Skip to content

Possible stalled sync / database inconsistency after corruption event on XDC mainnet node (v2.6.8-stable) #258

@MrBlockchain22

Description

@MrBlockchain22

Issue:

I’m reporting an issue after my XDC mainnet node suffered what appeared to be a database corruption / bad state condition.

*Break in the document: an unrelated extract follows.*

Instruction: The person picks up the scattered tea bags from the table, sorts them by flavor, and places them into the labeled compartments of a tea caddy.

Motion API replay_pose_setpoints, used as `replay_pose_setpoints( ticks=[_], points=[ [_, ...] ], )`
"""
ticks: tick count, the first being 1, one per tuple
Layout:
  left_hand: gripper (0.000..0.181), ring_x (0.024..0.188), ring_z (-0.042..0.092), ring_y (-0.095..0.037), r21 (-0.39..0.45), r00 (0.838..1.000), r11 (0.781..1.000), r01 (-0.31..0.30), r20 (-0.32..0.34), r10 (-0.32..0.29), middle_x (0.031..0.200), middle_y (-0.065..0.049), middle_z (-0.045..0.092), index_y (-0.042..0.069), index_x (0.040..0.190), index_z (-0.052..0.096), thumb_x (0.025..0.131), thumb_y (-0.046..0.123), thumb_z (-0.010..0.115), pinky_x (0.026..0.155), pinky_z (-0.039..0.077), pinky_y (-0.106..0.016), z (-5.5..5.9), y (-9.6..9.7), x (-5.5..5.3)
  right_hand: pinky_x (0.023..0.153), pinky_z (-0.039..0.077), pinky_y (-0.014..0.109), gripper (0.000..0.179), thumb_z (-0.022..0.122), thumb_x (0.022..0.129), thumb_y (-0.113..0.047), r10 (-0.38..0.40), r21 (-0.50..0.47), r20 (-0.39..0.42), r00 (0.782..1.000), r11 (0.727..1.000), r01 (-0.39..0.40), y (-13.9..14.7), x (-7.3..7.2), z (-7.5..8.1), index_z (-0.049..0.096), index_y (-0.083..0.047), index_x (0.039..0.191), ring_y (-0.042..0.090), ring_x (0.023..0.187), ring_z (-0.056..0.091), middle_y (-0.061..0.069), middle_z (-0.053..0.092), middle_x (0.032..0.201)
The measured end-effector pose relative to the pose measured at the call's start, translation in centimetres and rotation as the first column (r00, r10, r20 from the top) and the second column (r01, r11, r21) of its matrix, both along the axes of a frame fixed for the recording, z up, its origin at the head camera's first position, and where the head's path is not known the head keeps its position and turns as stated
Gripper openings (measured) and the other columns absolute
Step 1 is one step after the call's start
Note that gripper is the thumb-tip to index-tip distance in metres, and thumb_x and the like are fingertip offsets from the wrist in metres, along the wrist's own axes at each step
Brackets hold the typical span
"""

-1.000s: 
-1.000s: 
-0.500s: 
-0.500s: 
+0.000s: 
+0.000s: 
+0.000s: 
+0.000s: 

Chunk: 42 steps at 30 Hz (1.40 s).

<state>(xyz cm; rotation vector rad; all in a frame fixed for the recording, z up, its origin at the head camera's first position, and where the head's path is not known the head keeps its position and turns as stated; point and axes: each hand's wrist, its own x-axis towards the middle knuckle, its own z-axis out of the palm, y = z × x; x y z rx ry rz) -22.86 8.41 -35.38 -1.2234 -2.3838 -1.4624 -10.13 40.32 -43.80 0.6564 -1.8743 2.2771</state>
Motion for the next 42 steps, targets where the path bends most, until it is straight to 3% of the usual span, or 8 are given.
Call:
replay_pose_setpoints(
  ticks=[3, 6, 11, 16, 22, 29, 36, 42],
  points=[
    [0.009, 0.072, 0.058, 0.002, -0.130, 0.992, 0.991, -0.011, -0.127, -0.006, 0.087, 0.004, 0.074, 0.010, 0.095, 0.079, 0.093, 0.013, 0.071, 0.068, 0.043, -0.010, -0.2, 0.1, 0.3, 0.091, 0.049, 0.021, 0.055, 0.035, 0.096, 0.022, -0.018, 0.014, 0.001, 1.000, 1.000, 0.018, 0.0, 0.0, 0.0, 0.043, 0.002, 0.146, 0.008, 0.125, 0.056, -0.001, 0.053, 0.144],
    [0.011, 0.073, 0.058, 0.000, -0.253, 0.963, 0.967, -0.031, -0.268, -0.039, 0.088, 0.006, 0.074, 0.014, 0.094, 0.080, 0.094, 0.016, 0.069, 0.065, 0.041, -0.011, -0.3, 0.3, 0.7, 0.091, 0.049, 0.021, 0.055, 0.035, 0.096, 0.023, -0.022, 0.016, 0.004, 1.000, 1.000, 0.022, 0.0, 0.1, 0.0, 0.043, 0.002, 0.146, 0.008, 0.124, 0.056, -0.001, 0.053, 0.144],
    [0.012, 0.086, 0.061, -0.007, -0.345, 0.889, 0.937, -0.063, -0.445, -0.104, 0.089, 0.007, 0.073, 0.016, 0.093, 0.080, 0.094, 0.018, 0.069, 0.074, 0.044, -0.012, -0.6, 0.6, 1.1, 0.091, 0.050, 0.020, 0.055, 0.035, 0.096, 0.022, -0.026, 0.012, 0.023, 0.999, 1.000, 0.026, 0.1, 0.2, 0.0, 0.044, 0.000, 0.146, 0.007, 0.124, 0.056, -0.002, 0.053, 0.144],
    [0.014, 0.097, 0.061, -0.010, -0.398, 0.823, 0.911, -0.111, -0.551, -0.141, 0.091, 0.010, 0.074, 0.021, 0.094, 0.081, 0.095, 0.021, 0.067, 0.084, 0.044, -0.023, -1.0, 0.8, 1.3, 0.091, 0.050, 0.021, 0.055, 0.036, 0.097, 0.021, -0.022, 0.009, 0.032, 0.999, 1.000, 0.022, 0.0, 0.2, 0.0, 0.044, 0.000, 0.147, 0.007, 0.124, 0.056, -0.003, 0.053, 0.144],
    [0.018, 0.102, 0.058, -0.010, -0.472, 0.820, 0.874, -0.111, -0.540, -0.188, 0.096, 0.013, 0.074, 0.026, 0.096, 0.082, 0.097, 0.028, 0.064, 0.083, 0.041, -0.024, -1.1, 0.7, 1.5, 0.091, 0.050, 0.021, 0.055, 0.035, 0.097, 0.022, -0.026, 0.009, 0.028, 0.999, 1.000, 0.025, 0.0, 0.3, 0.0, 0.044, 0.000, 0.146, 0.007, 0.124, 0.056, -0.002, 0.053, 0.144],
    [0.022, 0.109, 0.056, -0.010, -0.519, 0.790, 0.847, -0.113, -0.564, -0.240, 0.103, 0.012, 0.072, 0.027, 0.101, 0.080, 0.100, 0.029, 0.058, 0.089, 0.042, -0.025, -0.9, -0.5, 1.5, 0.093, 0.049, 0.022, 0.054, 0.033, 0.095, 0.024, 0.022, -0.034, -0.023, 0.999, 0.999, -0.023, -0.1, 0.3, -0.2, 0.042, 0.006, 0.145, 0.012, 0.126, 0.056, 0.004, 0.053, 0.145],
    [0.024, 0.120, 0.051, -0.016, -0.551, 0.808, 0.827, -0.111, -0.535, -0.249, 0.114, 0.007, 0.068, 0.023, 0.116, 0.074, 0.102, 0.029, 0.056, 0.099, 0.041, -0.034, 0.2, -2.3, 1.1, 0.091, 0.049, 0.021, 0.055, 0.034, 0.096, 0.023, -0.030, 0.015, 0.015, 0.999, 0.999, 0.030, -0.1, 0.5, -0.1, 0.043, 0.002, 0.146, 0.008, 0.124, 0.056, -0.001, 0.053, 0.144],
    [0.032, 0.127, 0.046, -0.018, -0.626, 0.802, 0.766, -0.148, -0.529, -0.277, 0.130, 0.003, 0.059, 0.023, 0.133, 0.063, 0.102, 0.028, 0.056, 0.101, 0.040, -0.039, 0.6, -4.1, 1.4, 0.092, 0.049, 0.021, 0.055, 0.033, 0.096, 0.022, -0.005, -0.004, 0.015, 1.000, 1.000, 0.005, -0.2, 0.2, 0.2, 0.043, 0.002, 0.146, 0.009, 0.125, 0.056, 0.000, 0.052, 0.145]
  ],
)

At the moment, I do not have a clean fatal panic line from the logs, but the node behavior became abnormal and appeared stuck in a loop rather than recovering normally. Logs are attached for review.

Environment

  • Network: XDC mainnet
  • Client version: XDC/v2.6.8-stable/linux-amd64/go1.23.12
  • Chain ID: 50
  • Consensus: XDPoS
  • Observed local header on startup: 90,885,901
  • Peers later observed around: 101,033,xxx to 101,036,xxx range

What I observed

The node appeared to be far behind network peers and did not recover cleanly. Instead, it repeatedly:

  • discarded propagated votes / blocks as “too far away”
  • looped on get snapshot from gap block
  • looped on promoteExecutables
  • continued state download / import activity for a long period
  • repeatedly logged parentHeader is nil, wait block to be writen in disk

The Dashboard reported the node's blocks rolling back, and I observed this behavior on several nodes that had fallen behind from current block on the network. At this point, I stopped the node, and started the recovery process.

Examples:

  • Local node loaded header at 90,885,901, while peers were advertising blocks in the 101,034,xxx+ range.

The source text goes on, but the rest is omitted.